Solicitud de Ingreso/Actualización como Efector Periférico del SNFVG
#Ministerio de Salud #Administración Nacional de Medicamentos, Alimentos y Tecnología Médica - ANMAT #Salud y Seguridad Social
Para realizar el presente trámite se debe informar:
A. Información introductoria
1. ¿Ya es Efector Periférico del Sistema Nacional de Farmacovigilancia? (responder Sí o No).
2. ¿Desde cuándo? (completar este campo solamente en caso de que haya respondido afirmativamente a la pregunta inicial. Si no sabe la fecha exacta, responda con una fecha aproximada).
3. Código de solicitud de ingreso al SNFVG otorgado por el Departamento de Farmacovigilancia y Gestión de Riesgo (completar este campo solamente en caso de que haya respondido negativamente a la pregunta inicial).
B. Datos del Efector
1. Tipo de Efector (seleccionar entre las siguientes opciones):
a. Hospital
b. Otra Institución de Salud (en este caso aclarar si es Clínica, Sanatorio, Centro, etc.)
c. Colegio Profesional Farmacéutico/Bioquímico
d. Colegio Profesional Médico
e. Otro Colegio Profesional (en este caso aclarar la profesión representada)
f. Asociación
g. Fundación
h. Universidad (en este caso, aclarar Facultad, Carrera y Cátedra)
i. Autoridad Sanitaria Jurisdiccional
j. Otro (en caso de elegir esta última opción, deberá aclarar el tipo de institución).

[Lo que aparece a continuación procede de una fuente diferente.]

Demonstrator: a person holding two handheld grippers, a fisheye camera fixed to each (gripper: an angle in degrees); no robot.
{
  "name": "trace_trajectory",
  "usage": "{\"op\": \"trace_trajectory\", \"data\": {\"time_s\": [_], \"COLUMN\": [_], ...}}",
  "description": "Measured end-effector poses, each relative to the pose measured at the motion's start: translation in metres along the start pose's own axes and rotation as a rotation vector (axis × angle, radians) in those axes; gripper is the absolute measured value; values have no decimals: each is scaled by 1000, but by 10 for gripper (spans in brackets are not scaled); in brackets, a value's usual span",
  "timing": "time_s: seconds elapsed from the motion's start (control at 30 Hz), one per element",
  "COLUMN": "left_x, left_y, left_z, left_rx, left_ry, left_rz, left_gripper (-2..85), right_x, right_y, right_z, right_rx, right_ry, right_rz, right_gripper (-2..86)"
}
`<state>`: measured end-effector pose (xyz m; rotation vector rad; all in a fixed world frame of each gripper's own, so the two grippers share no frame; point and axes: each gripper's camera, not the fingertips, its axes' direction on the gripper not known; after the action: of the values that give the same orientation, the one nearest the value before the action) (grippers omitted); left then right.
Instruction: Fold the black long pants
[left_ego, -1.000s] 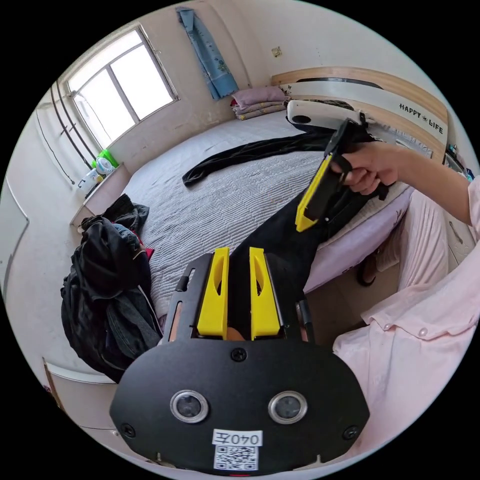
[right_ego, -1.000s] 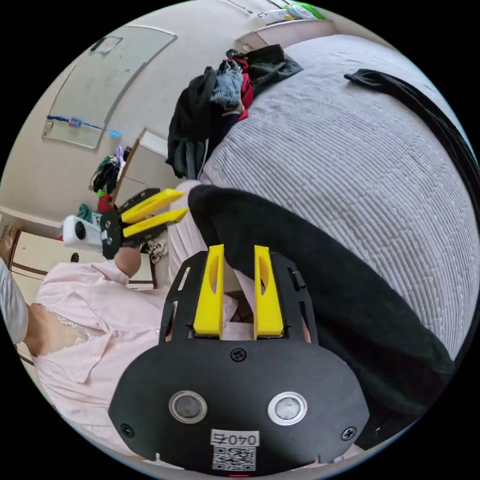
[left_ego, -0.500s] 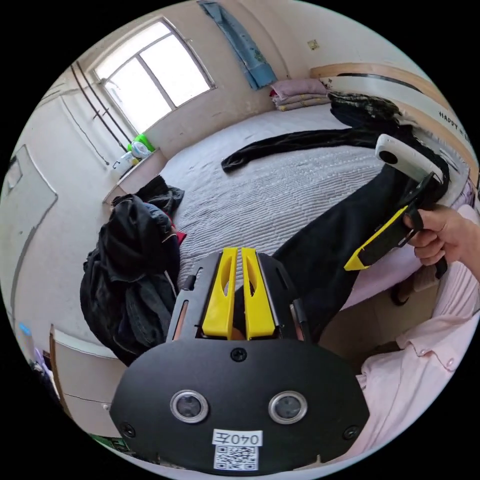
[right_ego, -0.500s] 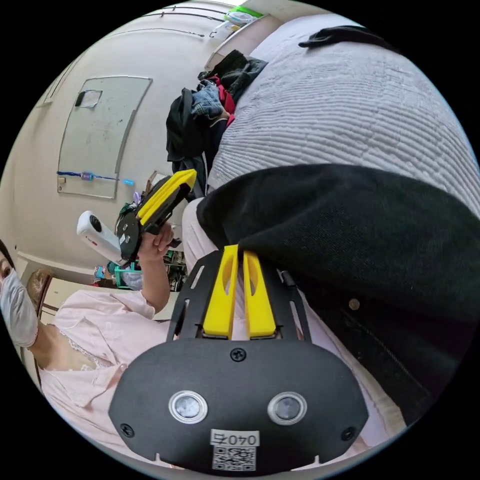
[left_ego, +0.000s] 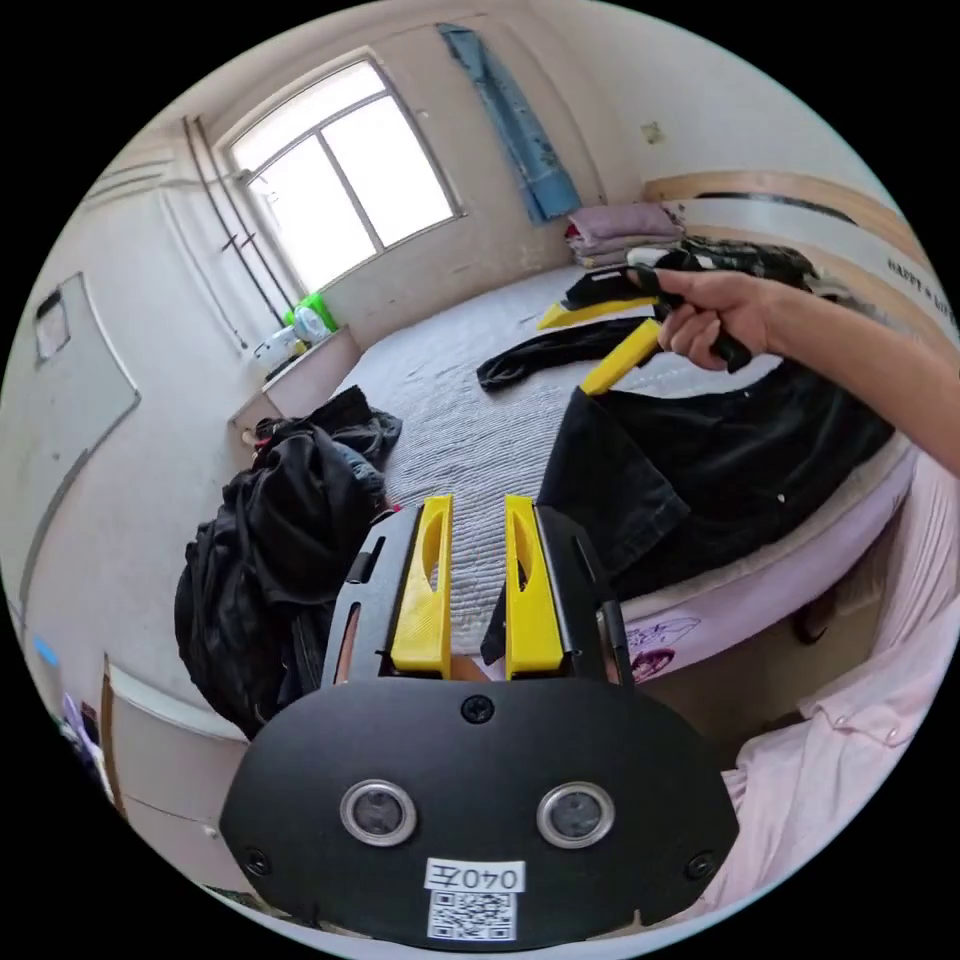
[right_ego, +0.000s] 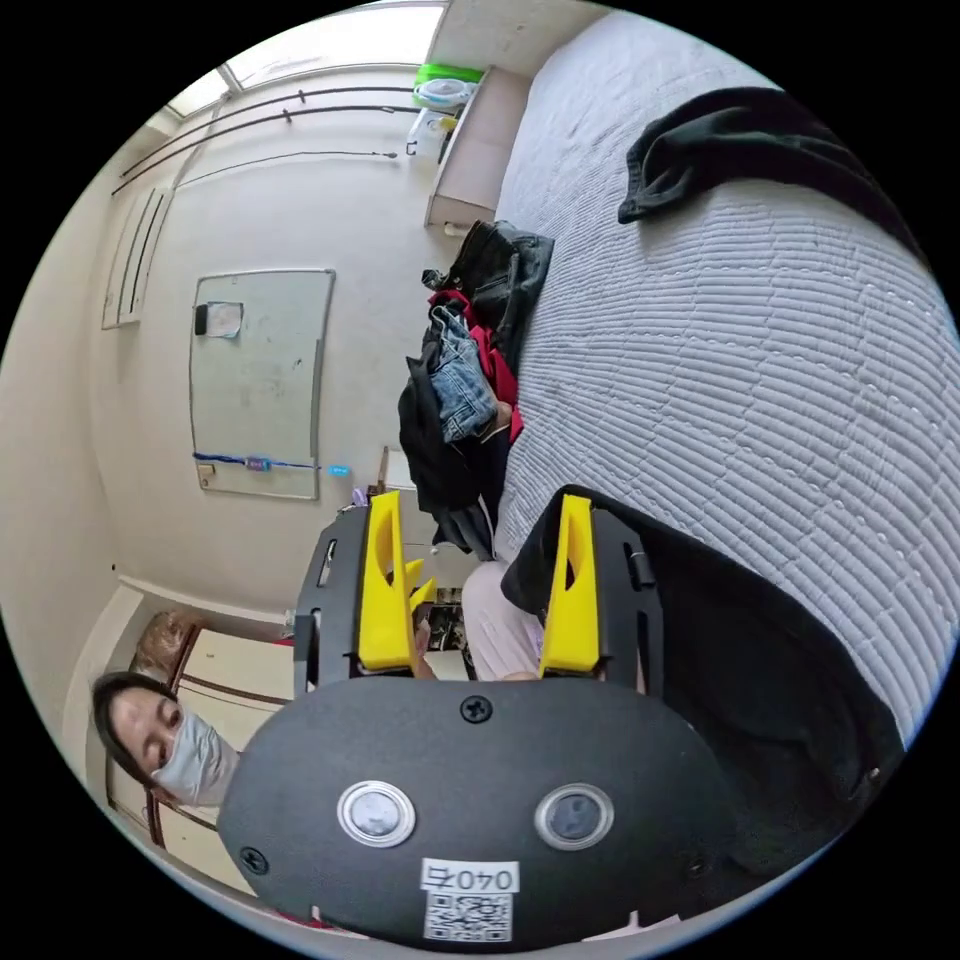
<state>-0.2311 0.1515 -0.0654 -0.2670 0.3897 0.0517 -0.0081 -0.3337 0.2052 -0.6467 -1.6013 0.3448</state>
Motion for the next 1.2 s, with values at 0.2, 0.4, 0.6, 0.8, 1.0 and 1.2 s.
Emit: {"op": "trace_trajectory", "data": {"time_s": [0.2, 0.4, 0.6, 0.8, 1.0, 1.2], "left_x": [131, 171, 106, -127, -197, -211], "left_y": [6, -4, -50, -128, -93, -69], "left_z": [29, 76, 83, 118, 295, 312], "left_rx": [-14, -71, -87, -86, -487, -457], "left_ry": [25, -171, -124, 63, 224, 194], "left_rz": [444, 513, 370, -62, -227, -273], "left_gripper": [60, 65, 1, -14, -1, 31], "right_x": [8, 35, 36, 29, 29, 24], "right_y": [96, 192, 241, 263, 283, 291], "right_z": [-49, -84, -109, -124, -127, -120], "right_rx": [48, 133, 217, 303, 377, 343], "right_ry": [180, 167, 216, 245, 239, 288], "right_rz": [-60, -2, -12, -13, 15, 29], "right_gripper": [141, 132, 117, 112, 110, 109]}}
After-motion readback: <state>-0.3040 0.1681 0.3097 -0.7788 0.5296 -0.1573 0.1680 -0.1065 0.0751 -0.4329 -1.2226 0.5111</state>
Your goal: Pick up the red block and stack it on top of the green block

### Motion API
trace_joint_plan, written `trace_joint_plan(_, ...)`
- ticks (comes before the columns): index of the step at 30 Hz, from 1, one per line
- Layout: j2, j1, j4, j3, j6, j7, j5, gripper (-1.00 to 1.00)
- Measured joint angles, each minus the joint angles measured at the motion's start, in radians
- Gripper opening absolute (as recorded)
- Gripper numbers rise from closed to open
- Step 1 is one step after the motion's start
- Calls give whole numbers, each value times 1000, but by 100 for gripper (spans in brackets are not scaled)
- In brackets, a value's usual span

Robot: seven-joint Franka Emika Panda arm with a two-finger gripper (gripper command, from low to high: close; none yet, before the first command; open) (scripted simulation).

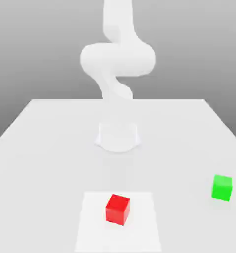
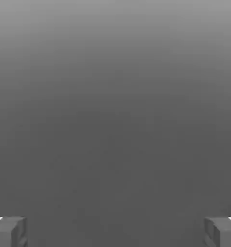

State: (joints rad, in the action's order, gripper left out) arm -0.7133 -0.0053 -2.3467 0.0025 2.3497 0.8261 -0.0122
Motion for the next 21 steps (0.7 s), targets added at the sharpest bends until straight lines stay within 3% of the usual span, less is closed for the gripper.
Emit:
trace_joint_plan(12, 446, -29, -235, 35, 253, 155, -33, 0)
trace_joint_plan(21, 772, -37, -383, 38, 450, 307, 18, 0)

2. Nombre de la Institución:
3. Dirección:
4. Código Postal:
5. Localidad:
6. Provincia:
7. Teléfono/Fax:
8. Página web:
9. Correo electrónico:
C. Breve descripción del Centro de Farmacovigilancia del Efector (si posee)
(Si la Institución posee un Centro de Farmacovigilancia, realizar una breve descripción de: 1. Recursos humanos, 2. Capacitación, 3. Recursos físicos, 4. Publicaciones (Revistas, Boletines, etc.), 5. Gestión de la información, 6. Bases de datos, 7. Otra información que estime relevante.)
D. Datos de la Jurisdicción a la que pertenece (a completar solamente por los Efectores que son Autoridad Sanitaria Jurisdiccional)
1. Número de hospitales públicos de la Provincia/Jurisdicción:
2. Número de clínicas y sanatorios privados de la Provincia/Jurisdicción:
3. Número de centros de Atención Primaria de Salud de la Provincia/Jurisdicción:
4. Número de farmacias de la Provincia/Jurisdicción:
E. Profesional Responsable de Farmacovigilancia del Efector
1. Nombre y apellido:
2. Cargo:
3. Profesión:
4. Teléfono de contacto:
5. Correo electrónico:
F. Profesional Responsable de Farmacovigilancia Suplente del Efector (a completar de manera optativa)
1. Nombre y apellido:
2. Cargo:
3. Profesión:
4. Teléfono de contacto:
5. Correo electrónico:
G. Otra persona de contacto en la Institución (a completar de manera optativa)
1. Nombre y apellido:
2. Cargo:
3. Teléfono de contacto:
4. Correo electrónico:
H. Notificaciones enviadas al SNFVG durante los últimos 2 años
1. N° de notificaciones de Reacciones Adversas enviadas durante el año en curso:
2. N° de notificaciones de Reacciones Adversas enviadas durante el año anterior:
3. N° de otras notificaciones (Desvíos de Calidad/Falta de Eficacia, ESAVIS, Errores de Medicación, etc.) enviadas durante el año en curso:
4. N° de otras notificaciones (Desvíos de Calidad/Falta de Eficacia, ESAVIS, Errores de Medicación, etc.) enviadas durante el año anterior:
I. Observaciones
De forma optativa, se pueden realizar observaciones al final del formulario.
Por último se deberá adjuntar una de las notas cuyos templates se encuentran disponibles en el sitio web de la ANMAT (https://www.argentina.gob.ar/anmat), debidamente suscriptas por el/los Profesional/es Responsable/s del Efector y la máxima autoridad de la Institución. Las notas son: “Nota Efectores Periféricos - Solicitud de ingreso al SNFVG” o “Nota Efectores Periféricos - Actualización de información”, según se trate de un nuevo Efector que solicita su ingreso al SNFVG o de un Efector que ya pertenecía al Sistema y renueva su información.